A month later, Jim Gardner (then Associate Director for Curatorial Affairs) looked around and saw that very little had been collected. He asked a group of three curators—Bill Yeingst, David Shayt, and me—to create a foundation collection around September 11. We drew up a plan: collect material which led up to the attack, artifacts of the attack itself, and objects documenting the rescue and clean-up. We decided not to collect the memorialization aspects. Bill focused on the Pentagon, David on New York, and I concentrated on the United Airlines Flight 93 crash site in Shanksville, Pennsylvania. In the end we never collected materials which might give insight into the events leading up to the September 11 attacks. We did a good job of documenting the attack itself and the clean-up.

There is no magic formula for collecting museum objects, but it takes a certain kind of person to do the job. Collecting curators like to listen to stories, are willing to ask strangers for precious objects, and are doggedly persistent. One of our most effective tools for collecting was reading the newspaper. David read a story in The New York Times about a window washer named Jan Demczur. Trapped between floors on an elevator in the North Tower, Jan used his squeegee to pry open the door and cut through numerous layers of sheet rock and flee to safety. After numerous phone calls, David found Jan and convinced him to donate his uniform and dust covered squeegee.

We called upon old contacts to find opportunities to collect. Curator Jennifer Jones worked with the 311th Quartermaster Company Mortuary Affairs. In one of the most disturbing moments of the collecting initiative, Jennifer, Bill, and I spent an afternoon in a dark, claustrophobic 19th century stable at Fort Myer sorting through the contents of red bio-hazard bags looking for icons of the attack. This was not like any collecting trip I had ever experienced.
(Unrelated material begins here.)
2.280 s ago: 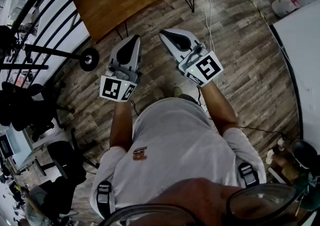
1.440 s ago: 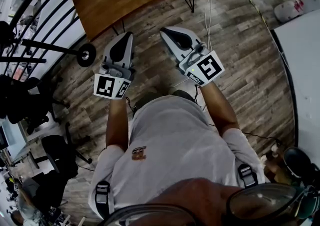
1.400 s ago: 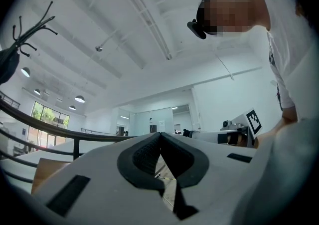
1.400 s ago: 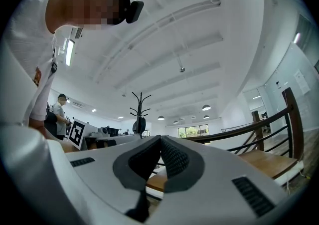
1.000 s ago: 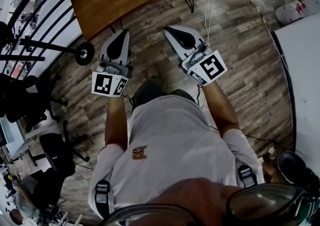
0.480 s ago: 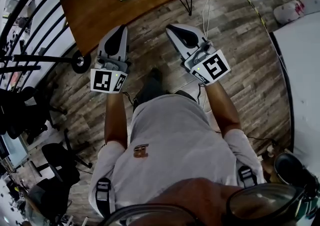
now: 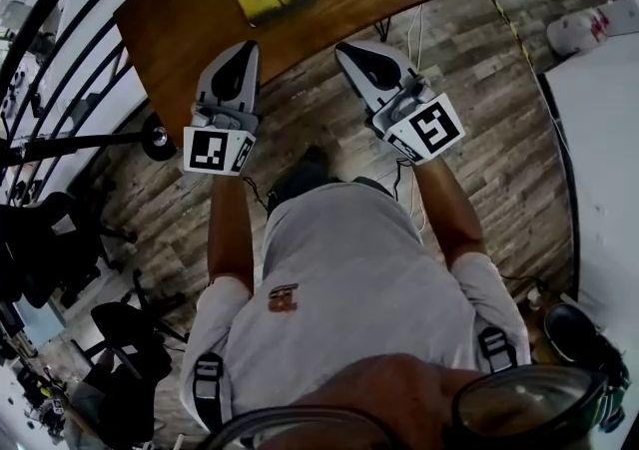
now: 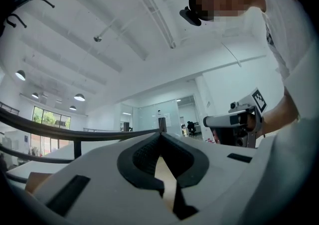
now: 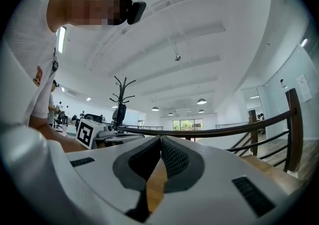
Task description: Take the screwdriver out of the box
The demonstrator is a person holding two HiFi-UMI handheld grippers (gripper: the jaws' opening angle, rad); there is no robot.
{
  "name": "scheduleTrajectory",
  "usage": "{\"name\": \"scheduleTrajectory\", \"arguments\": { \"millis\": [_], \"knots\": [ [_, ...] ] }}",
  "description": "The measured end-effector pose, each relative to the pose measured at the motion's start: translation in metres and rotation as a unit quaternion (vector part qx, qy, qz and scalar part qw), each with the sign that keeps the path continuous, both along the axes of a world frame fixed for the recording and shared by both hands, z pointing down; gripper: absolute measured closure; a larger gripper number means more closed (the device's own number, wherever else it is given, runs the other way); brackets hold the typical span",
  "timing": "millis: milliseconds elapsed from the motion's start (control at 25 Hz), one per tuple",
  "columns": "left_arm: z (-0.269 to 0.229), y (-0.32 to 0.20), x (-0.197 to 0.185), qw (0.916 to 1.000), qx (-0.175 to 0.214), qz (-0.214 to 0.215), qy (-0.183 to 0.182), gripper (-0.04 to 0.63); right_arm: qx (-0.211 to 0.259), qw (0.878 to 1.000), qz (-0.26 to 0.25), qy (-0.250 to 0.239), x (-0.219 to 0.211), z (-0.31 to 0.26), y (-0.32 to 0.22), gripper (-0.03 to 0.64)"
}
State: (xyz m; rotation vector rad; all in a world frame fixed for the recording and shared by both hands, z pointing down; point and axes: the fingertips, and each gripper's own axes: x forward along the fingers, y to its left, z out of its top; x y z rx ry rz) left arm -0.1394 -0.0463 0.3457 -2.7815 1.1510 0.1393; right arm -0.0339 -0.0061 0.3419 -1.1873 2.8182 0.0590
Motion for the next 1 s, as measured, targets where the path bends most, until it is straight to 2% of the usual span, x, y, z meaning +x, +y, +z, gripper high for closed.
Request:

One of the longest-lasting efforts was the quest for artifacts from Flight 93. After several years of discussions with company representatives and a myriad of attorneys, we finally gained access to the wreckage of the plane. When we arrived at the small airport where the material was stored, we found the airplane wreckage was in 20' long ocean-going shipping containers. When the doors were opened we saw the debris was in amazingly small pieces. David worked the front of the piles while I climbed into the container, wriggling over the top of the pile, trying not to get cut by the sharp fragments of fuselage. In the near dark I looked for artifacts with a flashlight and fought back fears about what I might accidentally encounter. The wreckage smelled of jet fuel, moldy cloth, and other strange odors. This was not an assignment for anyone afraid of the dark. At the end of day, reeking of sweat and airplane wreckage, we threw away our work clothes before flying home.

Collecting often requires archival research. Bill and I spent many days going through thousands of photos maintained by the FBI. From crime scene images to haunting photos shot by participants who did not survive, the pictures put a human face on the September 11 attacks. Viewing the images made the experience far more personal. What I most desperately try to forget are things I saw in the photographs.

We were very driven yet remained respectful. We never directly contacted the relatives of someone killed—we always went through intermediaries so families could easily refuse our requests. Many of our conversations with participants and donors were hours long and often included a lot of crying—us included. It is difficult dealing with death and frankly none of us were prepared for the task. At times each one of us was ready to throw in the towel but the support and pressure of the others kept us going.

Like soldiers and their war stories, curators don't often talk about the experience of collecting. I am proud of our efforts collecting artifacts related to September 11. It is an important piece of history and should be preserved.